Luckily, a lot of the heavy lifting on submachine gun design had already been done over the course of the 20th century, giving Petrusevičius a platform of knowledge to work from. Taking the tried and true Schmeisser/Kalashnikov formula of a gas-operated, rotating bolt rifle with a stamped sheet metal receiver, the first version of the Vytis was produced in months.

Local forces did not have access to large quantities of any one caliber of rifle ammunition, as the Soviets were careful not to leave any modern arms and ammo behind as they slowly packed up shop in the “satellite state”. What the local defense forces did have though were large stockpiles of 9x18mm pistol ammunition for Makarovs issued to their police. In an gunny example of taking lemons and making lemonade, Petrusevičius designed the Vytis from the ground up to accept that cartridge using simple 36-round box magazines.

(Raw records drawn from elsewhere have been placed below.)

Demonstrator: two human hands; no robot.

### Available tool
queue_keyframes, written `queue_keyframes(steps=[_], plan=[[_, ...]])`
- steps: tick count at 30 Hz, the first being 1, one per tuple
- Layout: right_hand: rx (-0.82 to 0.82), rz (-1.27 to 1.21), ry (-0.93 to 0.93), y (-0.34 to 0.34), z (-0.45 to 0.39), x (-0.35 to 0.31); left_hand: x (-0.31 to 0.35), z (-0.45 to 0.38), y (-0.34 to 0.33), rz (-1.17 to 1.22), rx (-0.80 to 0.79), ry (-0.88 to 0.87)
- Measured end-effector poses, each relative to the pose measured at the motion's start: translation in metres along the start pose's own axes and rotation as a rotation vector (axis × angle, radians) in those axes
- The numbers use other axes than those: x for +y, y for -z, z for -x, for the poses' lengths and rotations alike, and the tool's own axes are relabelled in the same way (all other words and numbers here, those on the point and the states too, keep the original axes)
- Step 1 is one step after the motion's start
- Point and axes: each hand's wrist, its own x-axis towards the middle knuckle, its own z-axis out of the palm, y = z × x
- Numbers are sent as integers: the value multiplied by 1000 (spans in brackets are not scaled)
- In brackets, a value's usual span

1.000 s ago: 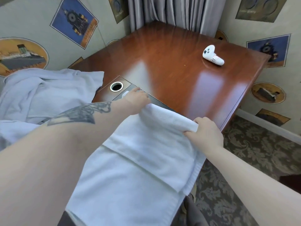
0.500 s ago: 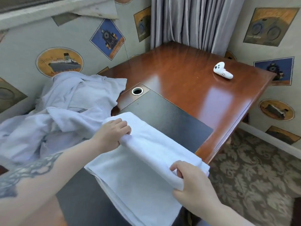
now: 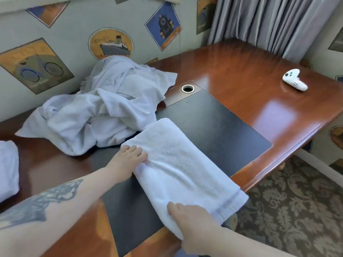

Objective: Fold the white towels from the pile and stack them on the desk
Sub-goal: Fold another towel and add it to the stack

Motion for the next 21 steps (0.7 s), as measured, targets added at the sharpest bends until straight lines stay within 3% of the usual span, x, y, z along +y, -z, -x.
queue_keyframes(steps=[3, 5, 7, 8, 10, 12, 14, 17, 21], plan=[[-139, -234, 131, 2, 3, 13, 1, -5, 5, 183, -218, 188], [86, -378, 146, 14, -3, 34, 7, -10, 19, 418, -269, 418], [381, -215, 125, 29, -19, 66, 31, -14, 29, 538, -185, 572], [415, -62, 82, 34, -27, 80, 55, -16, 32, 570, -175, 621], [313, 158, -1, 30, -41, 104, 119, -23, 37, 685, -271, 716], [281, 173, -18, 17, -45, 113, 182, -31, 33, 764, -370, 839], [408, 174, 4, 10, -41, 108, 211, -30, 32, 745, -270, 922], [496, 162, -24, 5, -33, 96, 204, -23, 31, 634, -40, 835], [396, 196, -12, -8, -11, 79, 154, -2, 3, 534, -138, 479]])
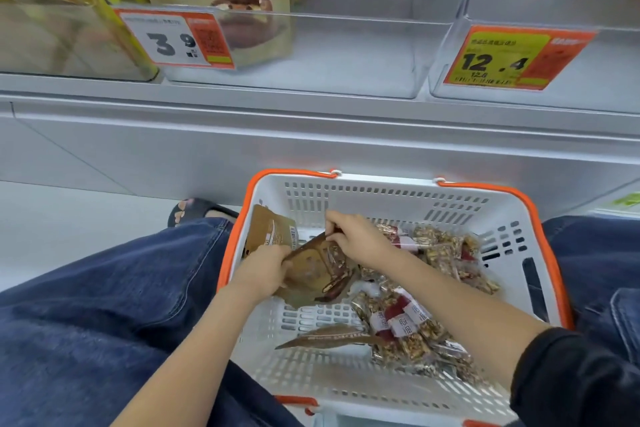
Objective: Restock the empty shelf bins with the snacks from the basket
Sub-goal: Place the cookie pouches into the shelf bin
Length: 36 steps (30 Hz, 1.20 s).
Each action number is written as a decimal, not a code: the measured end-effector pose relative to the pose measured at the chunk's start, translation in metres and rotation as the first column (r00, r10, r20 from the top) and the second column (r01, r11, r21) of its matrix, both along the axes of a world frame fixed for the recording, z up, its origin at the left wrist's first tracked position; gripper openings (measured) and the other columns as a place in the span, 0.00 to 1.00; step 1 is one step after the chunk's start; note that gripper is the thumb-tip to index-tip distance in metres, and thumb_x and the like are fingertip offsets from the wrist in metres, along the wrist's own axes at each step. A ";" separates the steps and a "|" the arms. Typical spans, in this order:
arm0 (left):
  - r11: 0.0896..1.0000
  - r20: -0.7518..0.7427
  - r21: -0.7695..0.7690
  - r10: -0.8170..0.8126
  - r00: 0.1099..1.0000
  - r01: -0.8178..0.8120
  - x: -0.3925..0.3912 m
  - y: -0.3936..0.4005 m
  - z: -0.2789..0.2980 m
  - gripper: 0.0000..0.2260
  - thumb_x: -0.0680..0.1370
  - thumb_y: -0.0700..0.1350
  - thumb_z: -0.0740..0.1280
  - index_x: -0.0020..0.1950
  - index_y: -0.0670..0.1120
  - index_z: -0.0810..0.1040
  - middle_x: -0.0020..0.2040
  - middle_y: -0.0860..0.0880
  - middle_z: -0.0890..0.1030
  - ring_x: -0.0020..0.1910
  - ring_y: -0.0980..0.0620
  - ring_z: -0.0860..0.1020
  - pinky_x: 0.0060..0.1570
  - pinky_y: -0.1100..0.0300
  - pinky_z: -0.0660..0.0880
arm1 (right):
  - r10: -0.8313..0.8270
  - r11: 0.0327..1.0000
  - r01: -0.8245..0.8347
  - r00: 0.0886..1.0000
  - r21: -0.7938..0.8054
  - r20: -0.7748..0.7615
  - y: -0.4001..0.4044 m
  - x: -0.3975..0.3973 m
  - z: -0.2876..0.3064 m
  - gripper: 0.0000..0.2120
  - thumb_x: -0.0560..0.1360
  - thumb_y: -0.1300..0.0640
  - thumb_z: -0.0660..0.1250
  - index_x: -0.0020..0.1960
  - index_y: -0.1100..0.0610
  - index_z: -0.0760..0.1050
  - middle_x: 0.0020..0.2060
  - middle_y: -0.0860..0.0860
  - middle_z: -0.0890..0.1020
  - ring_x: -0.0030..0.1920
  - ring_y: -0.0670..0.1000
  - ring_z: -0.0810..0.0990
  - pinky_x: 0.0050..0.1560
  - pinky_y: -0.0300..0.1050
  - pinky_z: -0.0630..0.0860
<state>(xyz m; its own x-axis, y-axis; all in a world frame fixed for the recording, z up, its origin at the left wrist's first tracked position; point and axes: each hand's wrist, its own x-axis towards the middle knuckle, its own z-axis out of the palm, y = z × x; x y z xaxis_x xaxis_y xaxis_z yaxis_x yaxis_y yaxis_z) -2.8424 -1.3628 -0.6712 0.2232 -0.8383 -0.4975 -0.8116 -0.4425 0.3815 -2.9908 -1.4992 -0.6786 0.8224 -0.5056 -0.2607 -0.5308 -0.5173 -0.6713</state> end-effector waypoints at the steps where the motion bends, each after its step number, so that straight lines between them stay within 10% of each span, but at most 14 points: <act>1: 1.000 0.090 -0.009 -0.007 0.996 0.008 0.002 -0.004 0.007 0.09 0.81 0.42 0.58 0.54 0.46 0.78 0.51 0.47 0.82 0.49 0.48 0.79 0.48 0.55 0.77 | -0.005 1.000 0.005 1.000 -0.002 0.016 0.000 -0.001 0.011 0.07 0.78 0.62 0.63 0.45 0.53 0.67 0.40 0.47 0.79 0.41 0.48 0.79 0.46 0.51 0.78; 6: 0.961 0.215 -0.272 0.007 0.977 0.053 0.020 -0.034 0.095 0.09 0.82 0.45 0.57 0.53 0.47 0.76 0.45 0.51 0.80 0.45 0.46 0.79 0.42 0.55 0.75 | -0.204 0.970 0.162 0.949 0.182 0.240 -0.028 -0.013 0.101 0.15 0.75 0.55 0.69 0.59 0.48 0.71 0.30 0.45 0.77 0.28 0.43 0.74 0.32 0.34 0.69; 9: 0.841 0.236 -0.529 0.022 0.971 0.109 0.031 -0.049 0.157 0.07 0.80 0.44 0.62 0.47 0.44 0.78 0.37 0.50 0.80 0.39 0.46 0.78 0.37 0.54 0.72 | -0.188 0.979 0.153 0.930 0.133 0.316 -0.032 -0.014 0.155 0.06 0.78 0.56 0.65 0.43 0.52 0.78 0.27 0.41 0.78 0.29 0.40 0.75 0.33 0.33 0.67; 13: 0.474 -0.037 -0.871 0.195 0.980 -0.128 0.035 -0.060 0.233 0.09 0.74 0.43 0.71 0.49 0.54 0.75 0.40 0.65 0.76 0.42 0.66 0.77 0.44 0.70 0.72 | -0.303 0.910 0.412 0.736 -0.045 0.606 -0.043 -0.002 0.224 0.10 0.78 0.57 0.64 0.38 0.50 0.75 0.26 0.40 0.77 0.30 0.39 0.73 0.34 0.35 0.68; 16: 0.263 -0.253 -0.917 0.199 0.947 -0.300 0.048 -0.078 0.265 0.20 0.73 0.42 0.73 0.61 0.52 0.71 0.52 0.60 0.78 0.54 0.61 0.77 0.54 0.61 0.76 | -0.424 0.745 0.667 0.462 0.010 0.779 -0.074 0.004 0.282 0.08 0.77 0.57 0.65 0.40 0.55 0.76 0.29 0.43 0.75 0.31 0.41 0.69 0.35 0.40 0.67; 21: 0.333 -0.209 -0.905 0.187 0.960 -0.263 0.051 -0.103 0.262 0.12 0.78 0.45 0.66 0.60 0.47 0.74 0.50 0.58 0.78 0.48 0.61 0.78 0.50 0.75 0.71 | -0.663 0.668 0.664 0.325 0.337 0.674 -0.138 0.021 0.321 0.10 0.76 0.58 0.64 0.36 0.57 0.73 0.30 0.54 0.77 0.28 0.50 0.75 0.29 0.39 0.70; 24: 0.372 -0.232 -0.888 0.143 0.962 -0.269 0.048 -0.106 0.254 0.12 0.79 0.46 0.64 0.62 0.49 0.74 0.51 0.56 0.80 0.51 0.57 0.78 0.54 0.56 0.76 | -0.809 0.549 0.689 0.297 0.473 0.507 -0.167 0.032 0.320 0.13 0.78 0.67 0.61 0.35 0.58 0.69 0.28 0.53 0.75 0.22 0.46 0.74 0.22 0.36 0.69; 29: 0.588 0.088 -0.809 0.123 0.988 -0.001 0.042 -0.121 0.252 0.23 0.79 0.50 0.62 0.74 0.50 0.63 0.68 0.50 0.72 0.66 0.50 0.69 0.63 0.55 0.68 | -0.868 0.462 0.549 0.122 0.696 0.481 -0.202 0.041 0.322 0.14 0.79 0.69 0.57 0.38 0.57 0.71 0.29 0.49 0.80 0.23 0.45 0.74 0.20 0.36 0.71; 36: 0.736 0.338 -0.654 0.078 0.938 0.175 0.031 -0.136 0.243 0.18 0.80 0.54 0.58 0.70 0.54 0.69 0.67 0.53 0.73 0.67 0.50 0.67 0.64 0.55 0.62 | -0.645 0.680 0.696 0.420 0.230 0.638 -0.225 0.068 0.314 0.09 0.74 0.57 0.71 0.53 0.58 0.77 0.54 0.53 0.81 0.57 0.55 0.79 0.60 0.58 0.75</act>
<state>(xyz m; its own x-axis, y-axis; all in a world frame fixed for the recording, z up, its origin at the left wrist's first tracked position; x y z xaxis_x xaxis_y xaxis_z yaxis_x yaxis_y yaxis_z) -2.8112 -1.4983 -0.4286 0.2119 -0.9342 0.2870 -0.9529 -0.1323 0.2729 -2.9223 -1.7239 -0.3650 0.1450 -0.9653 0.2171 -0.1920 -0.2427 -0.9509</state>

Overall, the handy little subgun was 29-inches long with a side-folding tubular buttstock. Once folded, the weapon was right at 20-inches long with a 7.9-inch barrel. It used simple wooden pistol grip panels and forearms and utilized a slotted AK-style muzzle break. This gave the Vytis the look of a chopped down 9mm AK-47.

The elusive Vladas

If you are looking for an even sketchier weapon than the Vytis, there is of course the 1992-designed Vladas. Envisioned as a blowback-operated, open bolt machine pistol with a top-mounted charging handle and ventilated air jacket around the barrel, the Vladas never left the prototype stage. This Lithuanian homage to the WWII Sten gun seemed conceptualized from the ground-up as a room broom for guerilla warfare against a larger invading force. It was crude, but if needed could be made in large numbers.

What became of the Vytis and Vladas?

What separates these guns from hundreds of other submachine gun designs out there is that from the outset these weapons were forged out of dire need, lending themselves to experimentation. No less than three versions, of the Vytis—the final one chambered for 9x19mm Parabellum that was only feasibly obtainable through commercial sources in nearby Finland and Sweden—were produced between 1991 and 1997. Final production numbers are hard to ascertain and it is unknown how many are still held locked away.

Today the Lithuanian Armed Forces have been a member of NATO since 2004 and are armed with German Heckler & Koch G36 rifles, Glock 17 pistols, and MP-5 subguns.  But you can rest assured, with a resurgent Russia sharing an eastern border with Lithuania, the plans for both the Vytis and Vladas are still on someone’s shelf…just in case.